The general logic of the computer can be described in a single loop. Each cycle the computer cameras scan the field for the target blocks and robots. Following that they handle path finding, either generating new paths for robots, or by guiding the robots along.
The only input given to the system is the camera feed. Feedback from the minions was not implemented, though they capable of communicating with the PC by the end of the project.
The project is written in C++, utilizing the OpenCV 3.x library.
Identification of target buildings was done with a standard closed contour approach coupled with colour filtering.

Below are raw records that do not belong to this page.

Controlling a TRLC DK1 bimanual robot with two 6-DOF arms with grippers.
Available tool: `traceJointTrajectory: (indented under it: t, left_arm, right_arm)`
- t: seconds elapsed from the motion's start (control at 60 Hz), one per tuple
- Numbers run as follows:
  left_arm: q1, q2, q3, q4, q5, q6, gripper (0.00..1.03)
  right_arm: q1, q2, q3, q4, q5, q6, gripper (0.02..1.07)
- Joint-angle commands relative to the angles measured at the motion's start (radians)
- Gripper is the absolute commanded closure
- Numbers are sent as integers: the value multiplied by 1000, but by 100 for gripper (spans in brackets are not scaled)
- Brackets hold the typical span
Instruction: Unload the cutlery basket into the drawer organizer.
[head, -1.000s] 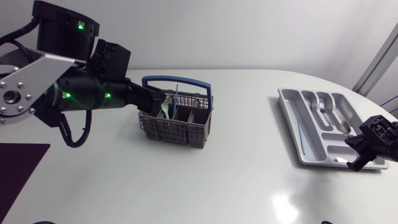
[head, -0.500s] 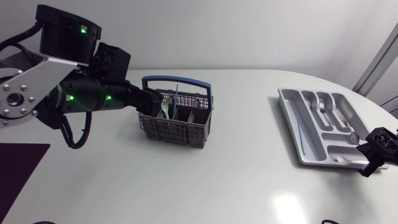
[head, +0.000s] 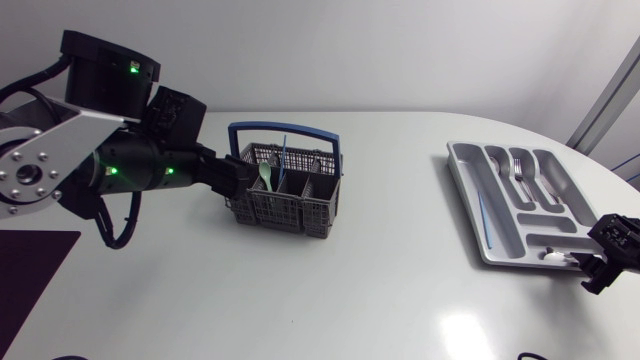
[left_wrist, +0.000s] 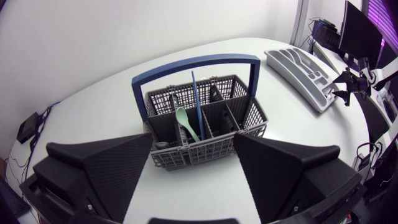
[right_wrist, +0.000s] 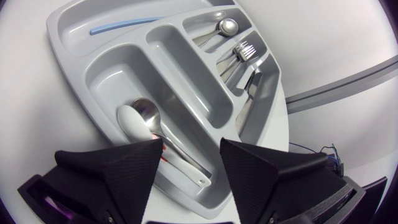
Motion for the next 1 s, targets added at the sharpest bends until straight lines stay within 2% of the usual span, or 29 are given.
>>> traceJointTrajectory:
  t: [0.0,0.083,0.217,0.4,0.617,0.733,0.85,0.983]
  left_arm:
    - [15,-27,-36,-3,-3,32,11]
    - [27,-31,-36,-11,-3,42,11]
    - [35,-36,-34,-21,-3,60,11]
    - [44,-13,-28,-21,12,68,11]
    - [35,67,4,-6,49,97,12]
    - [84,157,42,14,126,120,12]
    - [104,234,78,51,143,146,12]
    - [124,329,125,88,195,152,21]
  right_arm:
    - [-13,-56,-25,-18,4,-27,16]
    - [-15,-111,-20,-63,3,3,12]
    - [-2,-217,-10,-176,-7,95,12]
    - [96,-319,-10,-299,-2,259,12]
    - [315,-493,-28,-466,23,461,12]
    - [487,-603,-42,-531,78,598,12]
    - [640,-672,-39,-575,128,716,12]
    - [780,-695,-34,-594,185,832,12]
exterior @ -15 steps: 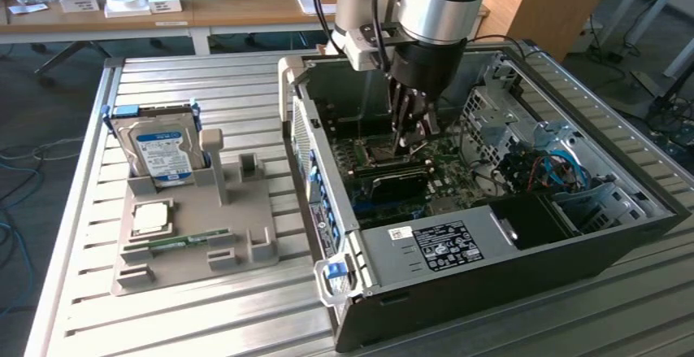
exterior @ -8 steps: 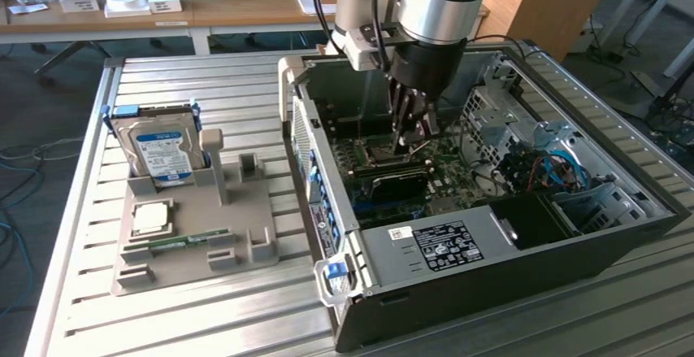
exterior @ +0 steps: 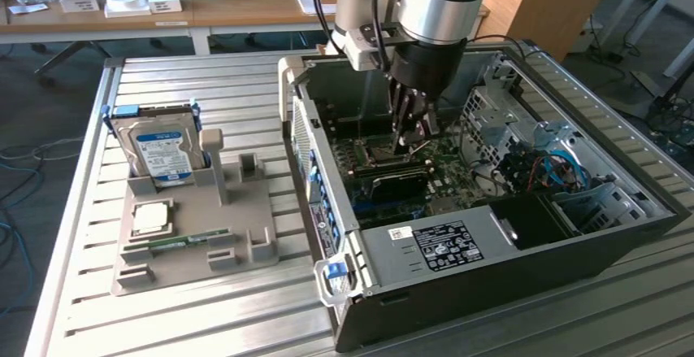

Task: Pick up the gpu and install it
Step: 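Press down on the gpu until it lock into place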

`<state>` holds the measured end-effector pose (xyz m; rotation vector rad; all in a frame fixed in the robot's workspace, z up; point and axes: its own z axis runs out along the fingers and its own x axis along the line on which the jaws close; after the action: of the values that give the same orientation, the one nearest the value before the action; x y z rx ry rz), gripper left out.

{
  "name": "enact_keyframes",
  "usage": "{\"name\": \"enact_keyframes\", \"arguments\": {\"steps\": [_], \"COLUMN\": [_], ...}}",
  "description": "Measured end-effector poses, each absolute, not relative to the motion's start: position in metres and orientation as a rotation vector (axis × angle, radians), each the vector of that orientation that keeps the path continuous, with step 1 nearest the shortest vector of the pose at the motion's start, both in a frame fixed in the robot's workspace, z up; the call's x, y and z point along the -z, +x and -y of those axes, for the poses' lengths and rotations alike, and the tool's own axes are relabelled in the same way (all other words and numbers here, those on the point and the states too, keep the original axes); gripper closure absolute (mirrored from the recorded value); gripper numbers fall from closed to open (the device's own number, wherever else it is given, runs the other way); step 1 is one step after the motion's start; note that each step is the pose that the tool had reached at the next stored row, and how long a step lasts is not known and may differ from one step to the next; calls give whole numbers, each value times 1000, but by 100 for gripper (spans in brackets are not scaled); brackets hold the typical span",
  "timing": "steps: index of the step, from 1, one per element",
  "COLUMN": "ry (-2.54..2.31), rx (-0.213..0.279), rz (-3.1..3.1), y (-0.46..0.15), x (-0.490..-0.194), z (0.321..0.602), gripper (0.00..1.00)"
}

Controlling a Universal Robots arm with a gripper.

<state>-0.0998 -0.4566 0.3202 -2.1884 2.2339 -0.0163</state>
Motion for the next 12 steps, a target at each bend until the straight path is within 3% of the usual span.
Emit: {"name": "enact_keyframes", "arguments": {"steps": [12], "ry": [-2189], "rx": [16], "rz": [-2234], "y": [-100], "x": [-311], "z": [457], "gripper": [89]}}
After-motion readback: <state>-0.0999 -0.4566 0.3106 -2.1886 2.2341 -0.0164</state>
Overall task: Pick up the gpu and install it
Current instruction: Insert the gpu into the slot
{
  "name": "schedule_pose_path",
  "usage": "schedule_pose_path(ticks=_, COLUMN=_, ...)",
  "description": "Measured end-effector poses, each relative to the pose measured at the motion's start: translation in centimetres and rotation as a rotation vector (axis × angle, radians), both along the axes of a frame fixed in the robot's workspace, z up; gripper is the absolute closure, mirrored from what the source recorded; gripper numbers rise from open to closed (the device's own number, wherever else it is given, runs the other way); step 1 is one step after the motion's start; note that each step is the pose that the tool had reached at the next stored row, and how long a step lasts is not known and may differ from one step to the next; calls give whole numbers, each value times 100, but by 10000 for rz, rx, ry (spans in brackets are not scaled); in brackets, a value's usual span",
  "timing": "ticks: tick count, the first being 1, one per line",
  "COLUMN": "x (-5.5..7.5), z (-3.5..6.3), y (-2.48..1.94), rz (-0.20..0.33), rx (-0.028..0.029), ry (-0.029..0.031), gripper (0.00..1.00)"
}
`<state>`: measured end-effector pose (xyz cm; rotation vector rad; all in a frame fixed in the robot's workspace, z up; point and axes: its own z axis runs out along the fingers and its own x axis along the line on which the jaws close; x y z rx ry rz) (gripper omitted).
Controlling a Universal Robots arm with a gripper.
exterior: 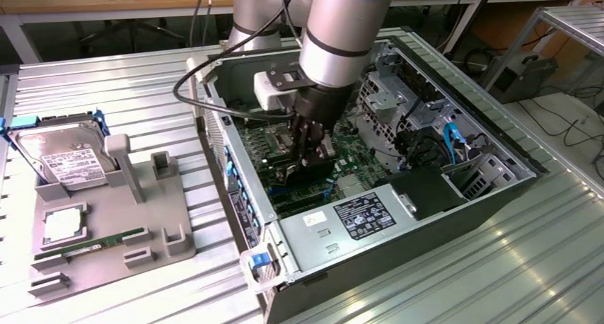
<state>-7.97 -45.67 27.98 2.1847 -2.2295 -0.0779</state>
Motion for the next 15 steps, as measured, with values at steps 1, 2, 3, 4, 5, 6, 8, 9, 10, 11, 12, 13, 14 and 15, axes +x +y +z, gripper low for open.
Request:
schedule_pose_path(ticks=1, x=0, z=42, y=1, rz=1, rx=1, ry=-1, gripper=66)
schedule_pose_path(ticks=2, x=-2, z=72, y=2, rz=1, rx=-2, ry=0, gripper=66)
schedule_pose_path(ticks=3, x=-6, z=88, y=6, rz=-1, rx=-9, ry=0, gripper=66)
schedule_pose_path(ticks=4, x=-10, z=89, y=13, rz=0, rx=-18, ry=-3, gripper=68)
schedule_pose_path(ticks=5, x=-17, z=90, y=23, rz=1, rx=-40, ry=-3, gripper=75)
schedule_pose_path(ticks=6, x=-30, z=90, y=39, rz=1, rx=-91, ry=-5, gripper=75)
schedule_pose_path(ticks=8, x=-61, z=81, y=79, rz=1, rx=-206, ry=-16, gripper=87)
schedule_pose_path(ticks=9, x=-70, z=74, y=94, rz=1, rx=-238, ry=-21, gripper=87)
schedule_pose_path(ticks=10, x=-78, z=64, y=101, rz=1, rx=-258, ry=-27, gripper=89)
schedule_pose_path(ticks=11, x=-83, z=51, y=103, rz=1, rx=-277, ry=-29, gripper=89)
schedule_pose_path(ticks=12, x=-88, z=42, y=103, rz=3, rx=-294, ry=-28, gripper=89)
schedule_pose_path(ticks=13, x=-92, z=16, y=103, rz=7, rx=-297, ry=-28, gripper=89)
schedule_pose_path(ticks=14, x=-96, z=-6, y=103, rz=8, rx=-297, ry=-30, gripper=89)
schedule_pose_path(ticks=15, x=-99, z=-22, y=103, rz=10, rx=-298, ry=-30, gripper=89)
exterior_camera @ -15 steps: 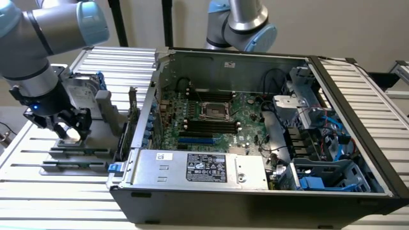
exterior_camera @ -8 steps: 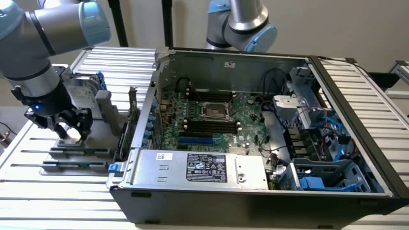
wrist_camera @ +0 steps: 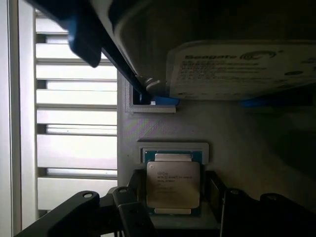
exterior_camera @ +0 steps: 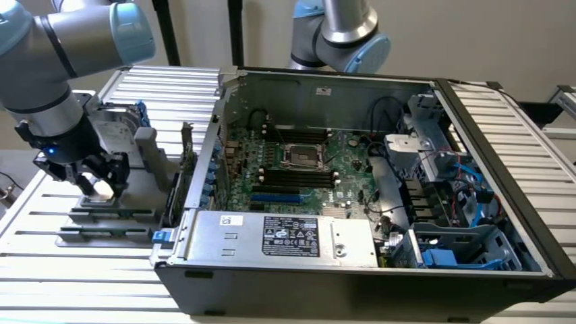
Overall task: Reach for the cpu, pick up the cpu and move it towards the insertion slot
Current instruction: 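Pick up the cpu and move it towards the insertion slot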
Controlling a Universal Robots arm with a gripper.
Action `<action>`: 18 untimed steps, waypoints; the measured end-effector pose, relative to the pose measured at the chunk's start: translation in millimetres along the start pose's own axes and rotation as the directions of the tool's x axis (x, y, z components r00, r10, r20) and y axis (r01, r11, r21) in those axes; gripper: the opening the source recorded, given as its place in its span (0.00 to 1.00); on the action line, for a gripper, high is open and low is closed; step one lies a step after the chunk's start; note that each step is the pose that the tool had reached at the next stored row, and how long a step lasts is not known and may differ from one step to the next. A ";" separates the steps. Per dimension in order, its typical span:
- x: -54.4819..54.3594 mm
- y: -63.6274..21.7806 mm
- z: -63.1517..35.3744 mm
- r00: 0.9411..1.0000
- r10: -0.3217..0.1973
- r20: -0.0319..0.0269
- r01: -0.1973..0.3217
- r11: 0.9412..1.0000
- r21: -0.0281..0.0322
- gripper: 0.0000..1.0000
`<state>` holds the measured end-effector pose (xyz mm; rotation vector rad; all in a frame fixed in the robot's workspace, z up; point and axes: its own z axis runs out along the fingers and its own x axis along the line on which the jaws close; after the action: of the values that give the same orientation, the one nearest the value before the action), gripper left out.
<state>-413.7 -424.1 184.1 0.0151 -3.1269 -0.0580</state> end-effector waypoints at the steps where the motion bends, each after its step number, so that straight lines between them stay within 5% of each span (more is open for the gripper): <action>1: 0.1 0.0 0.0 1.000 0.000 0.000 0.000 1.000 0.000 0.62; 11: 0.3 0.0 -0.7 1.000 0.000 0.000 0.000 1.000 0.000 0.55; 18: 0.7 1.1 -29.3 1.000 0.000 -0.001 0.000 1.000 0.000 0.55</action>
<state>-414.0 -424.1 213.4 0.0155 -3.1264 -0.0578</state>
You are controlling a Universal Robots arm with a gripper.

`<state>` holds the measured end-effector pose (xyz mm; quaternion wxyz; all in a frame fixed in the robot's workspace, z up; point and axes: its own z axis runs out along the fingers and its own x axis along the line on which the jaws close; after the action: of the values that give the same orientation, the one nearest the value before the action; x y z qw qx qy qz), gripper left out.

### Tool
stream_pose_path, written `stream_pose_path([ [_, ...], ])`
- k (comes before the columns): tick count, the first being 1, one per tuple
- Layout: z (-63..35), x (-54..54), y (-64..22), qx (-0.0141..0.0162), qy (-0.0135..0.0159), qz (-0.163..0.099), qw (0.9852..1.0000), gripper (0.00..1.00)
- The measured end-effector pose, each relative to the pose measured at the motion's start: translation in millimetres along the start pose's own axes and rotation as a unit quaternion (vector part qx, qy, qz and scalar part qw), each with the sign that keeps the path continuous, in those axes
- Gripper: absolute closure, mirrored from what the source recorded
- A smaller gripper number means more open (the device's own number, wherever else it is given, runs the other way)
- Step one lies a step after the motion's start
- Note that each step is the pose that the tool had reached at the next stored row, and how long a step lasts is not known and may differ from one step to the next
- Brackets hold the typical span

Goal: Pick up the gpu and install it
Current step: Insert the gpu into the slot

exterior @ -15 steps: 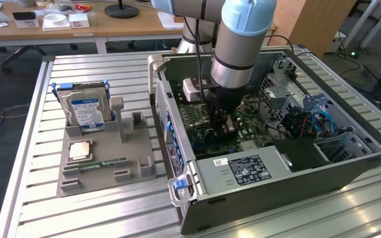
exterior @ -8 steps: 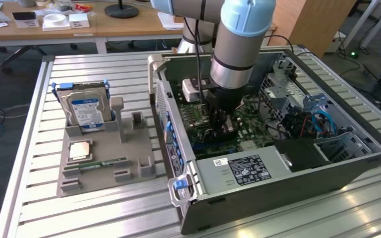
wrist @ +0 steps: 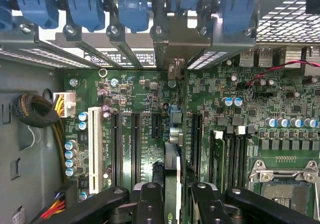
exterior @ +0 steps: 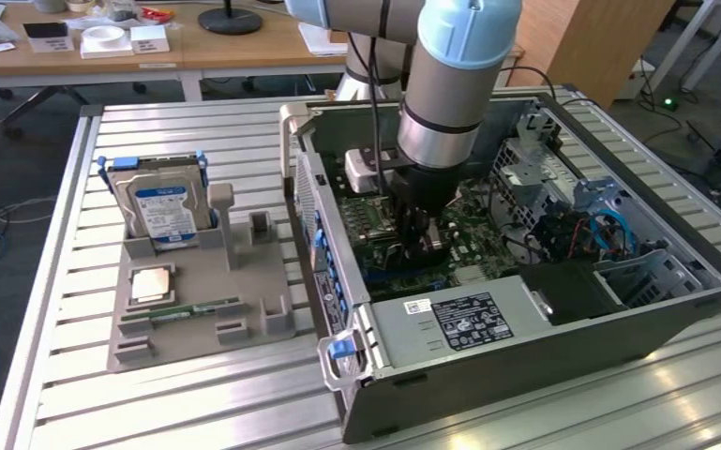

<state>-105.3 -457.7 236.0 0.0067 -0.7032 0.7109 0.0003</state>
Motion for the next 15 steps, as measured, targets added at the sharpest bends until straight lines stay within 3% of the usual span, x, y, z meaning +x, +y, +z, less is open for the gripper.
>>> stream_pose_path([
  [3,0.3,-0.1,0.3,-0.0001,-0.0005,0.000,1.0000,0.73],
  [5,0.1,-0.1,0.1,0.0000,-0.0001,0.000,1.0000,0.61],
  [6,0.1,0.0,0.0,0.0001,-0.0001,0.000,1.0000,0.61],
  [8,0.0,0.0,0.0,0.0000,0.0000,0.000,1.0000,0.49],
  [11,0.0,0.0,0.0,0.0000,0.0000,0.000,1.0000,0.43],
  [12,0.0,0.0,0.0,0.0000,0.0000,0.000,1.0000,0.37],
  [15,-0.1,0.0,0.0,0.0000,0.0000,0.000,1.0000,0.37],
])
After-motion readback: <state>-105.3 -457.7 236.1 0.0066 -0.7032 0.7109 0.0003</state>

Identifying the robots proved more difficult. At the end, each robot was designated with two dots, one key and one unique. The key was always blue, between all robots. By comparing the distances between found dots, the program was able to locate unique robots. By comparing the relative position of the dots, the program was able to assertain the heading of the robots.
The maximum amount of robots is decided by the amount of colours the system is clearly able to distinguish. In our case, with the camera limitations, it ended up being 5.
Once the robots and targets were identified, a path could be generated. Paths consisted of nodes on the camera field, with an accuracy of 1 pixel. The idea was to apply a general pathfinding algorithm to the issue, such as A*. However, due to the time it took to get the rest of the components working, this was not accomplished.
Path finding and guidance worked in principle, the robots were guided by forwarding move commands with the correct PID parameters to the robots as often as possible. This, at certain speeds, was controllable enough.
Unfortunately the robot did not get ready.